Dans quel contexte social agit l’Église locale ?
L’Église catholique jouit dans le pays d’un grand respect, d’une estime et d’une autorité morale, aussi de la part des non-catholiques, car l’Église à Madagascar est très engagée socialement, en particulier dans le secteur de l’éducation (une grande partie des écoles du pays sont gérées par des congrégations religieuses, surtout féminines), elle est engagée dans le secteur de la santé (avec des cliniques, des hôpitaux, des dispensaires, des centres pour les personnes handicapées, des léproseries disséminées dans tout le pays, aussi bien dans les villes que dans les campagnes et aussi dans les zones très difficiles à atteindre en raison du manque de routes), et elle est aussi très engagée dans le secteur caritatif (elle gère des orphelinats, des repas gratuits pour les pauvres, etc…). Les évêques, les prêtres, les religieuses et religieux vivent souvent leur ministère dans des situations difficiles: dans de nombreuses zones, la population vit en dessous du seuil de pauvreté, avec un fort taux d’analphabétisme (qui atteint 40% des adultes), avec une insuffisance d’eau potable, avec des routes inutilisables, en particulier en période de pluie, où la radio nationale ou diocésaine constitue l’unique lien avec l’extérieur.
Dans un tel contexte, l’Église représente un important facteur de développement de la société. Concernant le futur, l’Église est appelée à créer les conditions pour que s’ouvrent des processus de transformation dans la société, et à accompagner la société malgache, qui n’est pas exempte de l’influence de la mondialisation, dans son changement, en sauvegardant certaines valeurs qui la caractérisent comme celle de la solidarité (fihavana, en malgache), le sens du partage, le respect des personnes, la culture ancestrale de la réciprocité, en ouvrant en même temps des processus de développement authentique.

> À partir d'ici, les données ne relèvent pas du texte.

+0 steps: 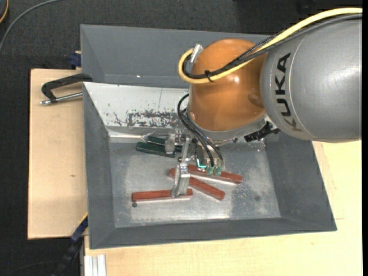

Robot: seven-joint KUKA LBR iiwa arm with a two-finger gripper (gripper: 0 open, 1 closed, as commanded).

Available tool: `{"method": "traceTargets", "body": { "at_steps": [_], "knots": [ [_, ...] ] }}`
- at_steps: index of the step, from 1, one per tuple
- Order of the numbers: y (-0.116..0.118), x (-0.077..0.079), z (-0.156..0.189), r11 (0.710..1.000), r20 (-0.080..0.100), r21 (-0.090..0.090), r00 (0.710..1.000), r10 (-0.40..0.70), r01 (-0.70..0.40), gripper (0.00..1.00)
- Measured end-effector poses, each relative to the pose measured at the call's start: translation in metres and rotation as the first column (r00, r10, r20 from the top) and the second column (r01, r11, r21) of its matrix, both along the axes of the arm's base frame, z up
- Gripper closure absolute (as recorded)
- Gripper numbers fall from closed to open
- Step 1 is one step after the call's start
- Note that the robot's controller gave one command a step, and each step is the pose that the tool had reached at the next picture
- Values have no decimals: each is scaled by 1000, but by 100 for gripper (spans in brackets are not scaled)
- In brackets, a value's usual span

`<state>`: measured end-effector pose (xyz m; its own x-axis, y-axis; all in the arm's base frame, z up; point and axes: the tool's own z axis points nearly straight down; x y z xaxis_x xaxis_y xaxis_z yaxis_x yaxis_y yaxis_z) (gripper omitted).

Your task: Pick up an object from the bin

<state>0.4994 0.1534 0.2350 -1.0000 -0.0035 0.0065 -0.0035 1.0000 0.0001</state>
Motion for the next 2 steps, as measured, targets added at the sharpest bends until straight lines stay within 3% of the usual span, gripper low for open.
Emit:
{"method": "traceTargets", "body": {
  "at_steps": [1, 2],
  "knots": [
    [-40, 3, -113, 998, -1, -2, 998, -56, 56, 0],
    [-44, 2, -166, 1000, 7, 1, 1000, 7, -7, 0]
  ]
}}
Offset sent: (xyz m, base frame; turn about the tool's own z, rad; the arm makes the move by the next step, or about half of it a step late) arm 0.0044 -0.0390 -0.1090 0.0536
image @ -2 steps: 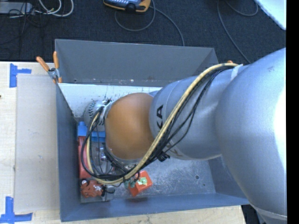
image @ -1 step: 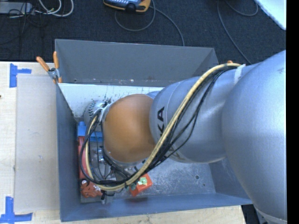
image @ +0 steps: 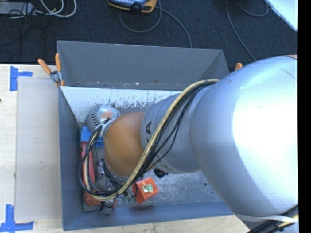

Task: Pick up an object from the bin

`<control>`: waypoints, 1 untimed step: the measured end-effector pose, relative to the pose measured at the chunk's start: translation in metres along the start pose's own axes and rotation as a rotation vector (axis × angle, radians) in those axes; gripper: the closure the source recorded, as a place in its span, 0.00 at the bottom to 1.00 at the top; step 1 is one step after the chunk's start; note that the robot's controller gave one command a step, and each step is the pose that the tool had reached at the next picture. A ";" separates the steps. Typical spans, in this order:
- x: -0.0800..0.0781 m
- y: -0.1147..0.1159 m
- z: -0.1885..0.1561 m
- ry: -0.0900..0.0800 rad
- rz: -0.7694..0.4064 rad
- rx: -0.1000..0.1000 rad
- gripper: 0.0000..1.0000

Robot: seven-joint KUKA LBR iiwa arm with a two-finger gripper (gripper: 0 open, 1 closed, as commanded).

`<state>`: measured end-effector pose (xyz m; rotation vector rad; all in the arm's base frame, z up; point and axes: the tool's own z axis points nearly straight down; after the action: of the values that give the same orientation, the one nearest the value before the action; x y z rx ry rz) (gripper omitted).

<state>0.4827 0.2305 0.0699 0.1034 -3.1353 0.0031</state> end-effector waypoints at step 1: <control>0.005 -0.002 0.000 -0.002 -0.062 -0.003 1.00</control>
Offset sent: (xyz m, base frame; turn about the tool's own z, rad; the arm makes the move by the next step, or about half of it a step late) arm 0.0000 0.0000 0.0000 0.0000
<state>0.4783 0.2281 0.0702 0.2008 -3.1326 -0.0012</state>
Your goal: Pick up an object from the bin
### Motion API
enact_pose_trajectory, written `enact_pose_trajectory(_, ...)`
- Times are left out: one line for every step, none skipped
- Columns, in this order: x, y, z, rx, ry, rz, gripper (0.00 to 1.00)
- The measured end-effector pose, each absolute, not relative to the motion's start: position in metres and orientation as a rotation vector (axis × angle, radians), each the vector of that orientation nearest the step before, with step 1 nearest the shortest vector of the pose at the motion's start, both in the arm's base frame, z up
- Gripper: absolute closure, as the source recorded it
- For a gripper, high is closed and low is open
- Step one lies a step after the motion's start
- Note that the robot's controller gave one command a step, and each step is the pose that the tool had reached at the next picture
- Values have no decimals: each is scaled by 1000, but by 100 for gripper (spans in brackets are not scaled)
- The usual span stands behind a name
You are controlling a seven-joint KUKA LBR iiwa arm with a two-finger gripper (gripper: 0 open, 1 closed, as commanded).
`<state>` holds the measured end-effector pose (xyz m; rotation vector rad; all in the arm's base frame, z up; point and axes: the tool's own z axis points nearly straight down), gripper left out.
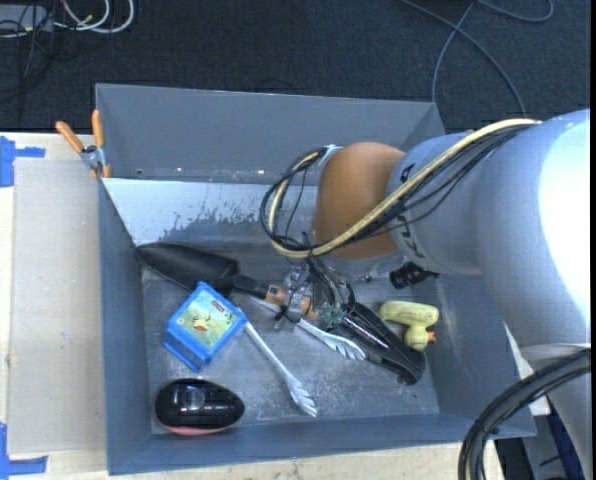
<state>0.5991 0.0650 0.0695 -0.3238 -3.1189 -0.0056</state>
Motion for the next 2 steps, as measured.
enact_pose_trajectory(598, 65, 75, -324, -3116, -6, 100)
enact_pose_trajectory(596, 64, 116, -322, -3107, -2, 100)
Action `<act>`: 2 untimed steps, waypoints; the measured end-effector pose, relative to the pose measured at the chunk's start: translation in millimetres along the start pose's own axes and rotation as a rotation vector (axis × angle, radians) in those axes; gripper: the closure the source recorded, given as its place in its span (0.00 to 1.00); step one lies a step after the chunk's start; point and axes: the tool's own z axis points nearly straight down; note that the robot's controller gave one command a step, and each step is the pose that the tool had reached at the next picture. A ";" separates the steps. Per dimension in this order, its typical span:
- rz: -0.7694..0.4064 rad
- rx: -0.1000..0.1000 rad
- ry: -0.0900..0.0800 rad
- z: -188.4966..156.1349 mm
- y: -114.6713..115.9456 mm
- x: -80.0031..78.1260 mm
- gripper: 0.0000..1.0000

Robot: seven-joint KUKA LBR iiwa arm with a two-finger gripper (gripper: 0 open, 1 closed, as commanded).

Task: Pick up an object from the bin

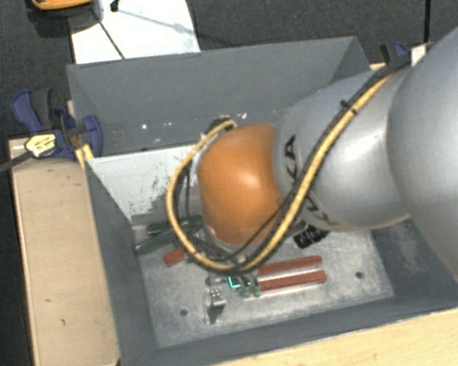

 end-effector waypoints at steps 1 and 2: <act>0.005 -0.002 -0.008 -4.0 -0.8 -2.3 0.00; 0.038 -0.006 -0.015 28.2 -14.8 -52.5 0.00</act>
Offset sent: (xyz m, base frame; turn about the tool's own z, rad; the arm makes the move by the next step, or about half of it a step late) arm 0.0893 -0.0301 -0.0623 0.0696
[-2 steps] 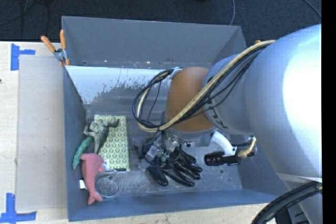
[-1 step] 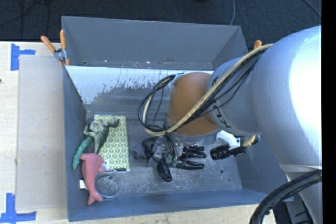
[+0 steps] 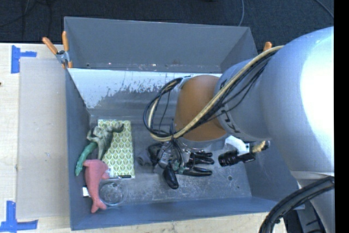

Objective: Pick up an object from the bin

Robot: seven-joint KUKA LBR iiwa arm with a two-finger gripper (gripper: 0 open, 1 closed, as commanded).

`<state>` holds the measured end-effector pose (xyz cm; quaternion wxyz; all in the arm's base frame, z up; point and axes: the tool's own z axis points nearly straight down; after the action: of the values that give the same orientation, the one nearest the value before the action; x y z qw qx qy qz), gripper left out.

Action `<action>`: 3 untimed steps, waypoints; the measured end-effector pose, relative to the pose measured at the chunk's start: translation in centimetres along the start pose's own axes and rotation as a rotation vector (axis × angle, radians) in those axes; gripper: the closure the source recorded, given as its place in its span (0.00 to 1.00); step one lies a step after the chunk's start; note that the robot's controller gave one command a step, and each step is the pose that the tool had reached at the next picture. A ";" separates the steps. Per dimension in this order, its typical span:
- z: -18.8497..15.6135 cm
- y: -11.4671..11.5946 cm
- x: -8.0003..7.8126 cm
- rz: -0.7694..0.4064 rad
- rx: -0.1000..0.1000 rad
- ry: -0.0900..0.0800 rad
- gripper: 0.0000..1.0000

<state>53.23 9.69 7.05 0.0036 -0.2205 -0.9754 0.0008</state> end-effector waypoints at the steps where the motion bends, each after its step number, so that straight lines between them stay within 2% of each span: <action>1: -0.3 -0.1 0.1 0.001 0.002 0.002 1.00; 2: -2.9 -0.3 0.3 0.001 0.007 0.009 1.00; 3: -6.0 -0.2 0.2 -0.001 0.005 0.006 1.00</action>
Offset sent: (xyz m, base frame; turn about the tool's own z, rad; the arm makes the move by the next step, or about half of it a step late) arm 0.0001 0.0001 0.0927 0.0000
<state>53.01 9.59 13.10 0.0074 -0.2203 -0.9754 0.0026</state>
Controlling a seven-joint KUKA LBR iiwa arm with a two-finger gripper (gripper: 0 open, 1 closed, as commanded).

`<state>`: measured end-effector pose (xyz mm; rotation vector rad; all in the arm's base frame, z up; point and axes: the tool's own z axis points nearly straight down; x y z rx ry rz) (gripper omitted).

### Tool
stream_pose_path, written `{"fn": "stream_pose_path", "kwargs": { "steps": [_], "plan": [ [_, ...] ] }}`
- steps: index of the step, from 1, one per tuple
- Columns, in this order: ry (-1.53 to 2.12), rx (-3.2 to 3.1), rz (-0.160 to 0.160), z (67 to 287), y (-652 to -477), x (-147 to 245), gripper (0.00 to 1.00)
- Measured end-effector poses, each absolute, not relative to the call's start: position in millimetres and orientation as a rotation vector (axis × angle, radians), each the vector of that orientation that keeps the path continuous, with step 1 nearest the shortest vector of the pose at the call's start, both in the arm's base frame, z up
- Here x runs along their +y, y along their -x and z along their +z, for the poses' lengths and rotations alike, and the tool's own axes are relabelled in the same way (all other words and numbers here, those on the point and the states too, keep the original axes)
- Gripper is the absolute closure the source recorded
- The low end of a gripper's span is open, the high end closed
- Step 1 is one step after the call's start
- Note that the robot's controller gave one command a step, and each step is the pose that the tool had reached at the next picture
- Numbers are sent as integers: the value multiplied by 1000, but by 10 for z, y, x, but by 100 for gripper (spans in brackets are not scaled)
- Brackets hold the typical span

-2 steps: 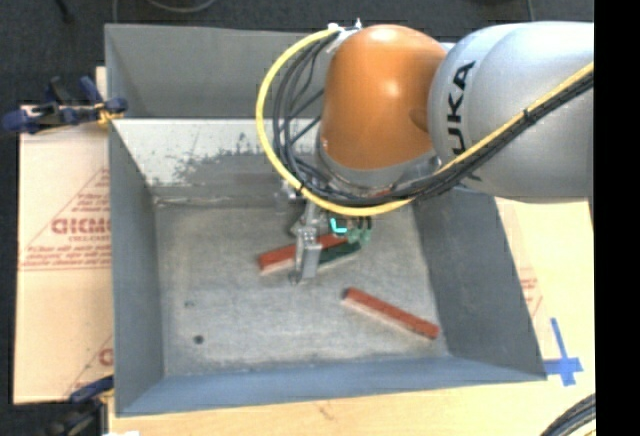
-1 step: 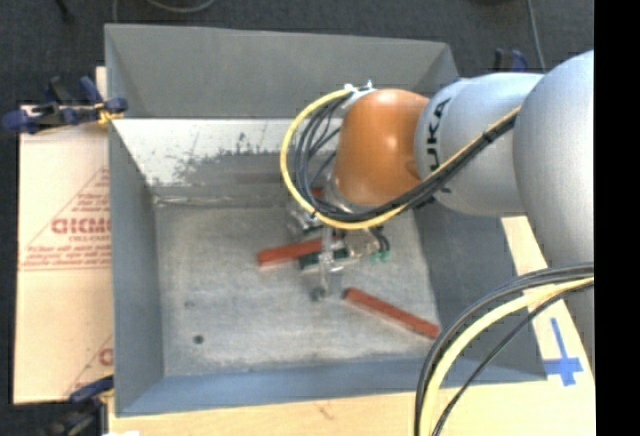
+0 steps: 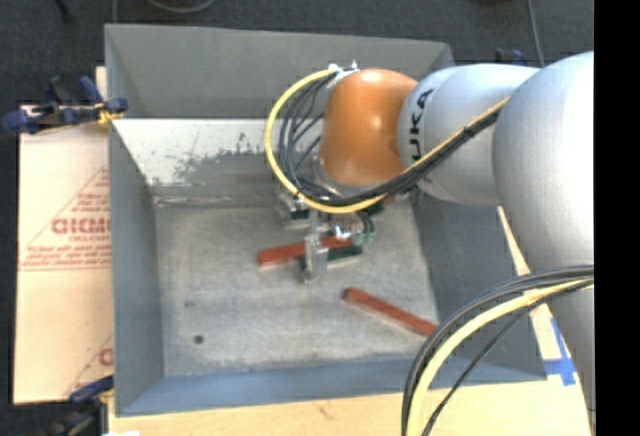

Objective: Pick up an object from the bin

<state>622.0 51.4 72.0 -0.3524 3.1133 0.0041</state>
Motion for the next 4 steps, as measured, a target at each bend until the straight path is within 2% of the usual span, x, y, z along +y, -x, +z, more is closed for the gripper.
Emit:
{"fn": "stream_pose_path", "kwargs": {
  "steps": [3,4],
  "plan": [
    [338,3113,5,765,-6273,509,0],
    [334,3107,6,797,-6297,516,100]
  ]
}}
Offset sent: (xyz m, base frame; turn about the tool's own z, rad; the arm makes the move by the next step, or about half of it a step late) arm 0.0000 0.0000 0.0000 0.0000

Un particularité du programme de l’étape malgache est la prière pour les travailleurs au centre Akamasoa (Village de l’Amitié), géré par le père Pedro Opeka. Pouvez-vous nous donner quelques détails ?
Akamasoa accueille environ 23 000 familles, et 8000 enfants pauvres. Il y a des écoles, des dispensaires, et des postes de travail: carrières, pose de briques, menuiserie, agriculture, art et artisanat. 14 000 enfants sont inscrits à l’école. Le Village a été fondé en 1989 pour aider les pauvres d’Antananarivo qui vivaient dans une décharge et dans les rues de la capitale. L’association vise à faire sortir les personnes de ces lieux inhumains, pour qu’ils vivent une vie digne. Le père Pedro répète continuellement que la dignité de la personne est fortement liée à trois choses: un toit, un travail et une éducation, basée sur la prière et sur la discipline.
Akamasoa représente un vrai bijou de charité de l’Église à Madagascar. Le père Pedro doit acquérir chaque semaine des tonnes de riz pour nourrir les gens qu’il accueille à Akamasoa. Durant l’année, il consacre certains mois à voyager en Europe et en Amérique latine, en particulier en Argentine, afin de récolter des fonds. La visite que le Saint-Père fera à Akamasoa et la prière avec les travailleurs de la carrière de pierre représentent un grand remerciement au Seigneur pour avoir inspiré et suscité cette grande œuvre d’amour et de charité de l’Église qui est à Madagascar. Ce sont des œuvres d’amour qui aident à rendre crédible l’Église et qui montrent aux enfants son visage maternel.»